Sukhdeo turned to his liver flukes, and he found that they also followed rules instead of gradients. Because they have a longer journey than Trichinella, they need three rules instead of two. When a liver cyst tumbles into the intestines, it’s sensitive to bile as well. When it senses it, it starts twitching—“it goes spastic,” says Sukhdeo. As it writhes, it breaks open its cyst, and the same movements drive it through the mushy wall of the intestines and into the abdominal cavity. A liver fluke has two suckers, one by its mouth and one by its belly. It can crawl by extending its front sucker, clamping it down, and then pulling up the rest of its body and anchoring it with the belly sucker. Flukes can also crimp—their whole body suddenly contracts in a violent spasm, and they let go of both suckers.

These kinds of movements are all that a fluke needs to get to the liver. It doesn’t need a copy of Gray’s Anatomy showing it the way. When it emerges out of the small intestines, it crimps itself out into the abdominal cavity, eventually reaching the smooth wall of abdominal muscles. The following day, the fluke switches to creeping. Now safe from the torrents of the intestines, it creeps along the abdominal wall without having to worry about getting washed away.

At this point, a creeping liver fluke will almost always reach the liver, no matter which way it travels. You might expect that the fluke at least has to know a few things: which way is up and which is down, for example, or the fact that the liver is next to the pancreas but not the gallbladder. Not so. The fluke takes advantage of the fact that the abdominal cavity is like the inside of a beach ball. Even if it crawls straight down to the bottom, it will reach the liver if it simply continues to crawl in a straight line, coming back around to the top, where the liver sits. That’s why Sukhdeo found that 95 percent of flukes enter the liver from its upper side where it meets the diaphragm—the summit of the abdominal cavity. Despite the fact that a liver’s underside is big and closer to the intestines, only 5 percent penetrate it from that side.

It took a decade for Sukhdeo to figure out how these two parasites navigate. These days he is almost respectable. To his surprise, he was offered a job as a parasitologist at Rutgers despite his years in limbo.
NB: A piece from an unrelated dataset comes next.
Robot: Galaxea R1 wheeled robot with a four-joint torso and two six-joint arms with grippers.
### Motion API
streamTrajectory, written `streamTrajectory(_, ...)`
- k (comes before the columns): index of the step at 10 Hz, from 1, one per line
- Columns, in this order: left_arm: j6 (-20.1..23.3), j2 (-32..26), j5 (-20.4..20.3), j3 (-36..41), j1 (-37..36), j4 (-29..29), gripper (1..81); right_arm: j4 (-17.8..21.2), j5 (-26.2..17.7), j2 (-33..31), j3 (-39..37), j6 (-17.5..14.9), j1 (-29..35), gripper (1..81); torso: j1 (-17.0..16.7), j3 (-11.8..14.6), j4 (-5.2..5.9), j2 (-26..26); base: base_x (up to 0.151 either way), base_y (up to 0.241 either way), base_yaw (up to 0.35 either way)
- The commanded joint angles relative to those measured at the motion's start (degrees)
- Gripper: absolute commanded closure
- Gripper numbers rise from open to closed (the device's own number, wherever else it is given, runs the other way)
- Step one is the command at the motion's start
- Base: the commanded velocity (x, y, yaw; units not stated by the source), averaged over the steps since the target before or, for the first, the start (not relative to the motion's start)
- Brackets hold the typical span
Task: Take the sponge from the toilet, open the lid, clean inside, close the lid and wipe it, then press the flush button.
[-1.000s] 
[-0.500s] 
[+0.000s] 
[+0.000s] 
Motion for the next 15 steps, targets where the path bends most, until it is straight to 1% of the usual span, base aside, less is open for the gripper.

He has a lab full of students eager to decipher the navigation of other parasites. He’s thinking of ways to turn his discoveries into a way to kill parasites by giving them navigation signals at the wrong time. And he has many more puzzles to work on. When I last spoke to Sukhdeo, he was working on another fluke. It also starts out in a snail, but when it emerges from this host, it seeks out a fish instead of a sheep. As the fish swims past, the fluke snags onto the fish’s tail and burrows into the meat. It then makes a beeline through the muscle for the fish’s head and comes to rest within the lens of the fish’s eye. “It seems that all the ideas people had before were wrong, so we’re starting from scratch,” he said.

Sukhdeo has earned the respect of other parasitologists for having shown that there is a behavior to parasites, that they make their way through the unique inner ecology of their hosts’ bodies, and that you can figure out the rules they obey. He even got an award not long ago for his work, a plaque that he hands to visitors with a puzzled look. “When they gave it to me, I said, ‘Why am I getting this?’ I had been blackballed for so many years.” There’s a note of nostalgia when he talks about being ignored and ridiculed. He once submitted a paper to a journal about animal behavior and was rejected. When he asked the editor why, the editor reread the paper and accepted it, saying, “I had no idea parasites behaved. Please excuse my vertebrate chauvinism.” And his old advisor wasn’t the only parasitologist to tell him he was making a mistake. “At a meeting I went to, I was saying that we had to use ecological concepts when we were looking at parasites, and I got this old parasitologist standing up and shouting ‘Heresy!’ with the spittle coming up. A heretic!”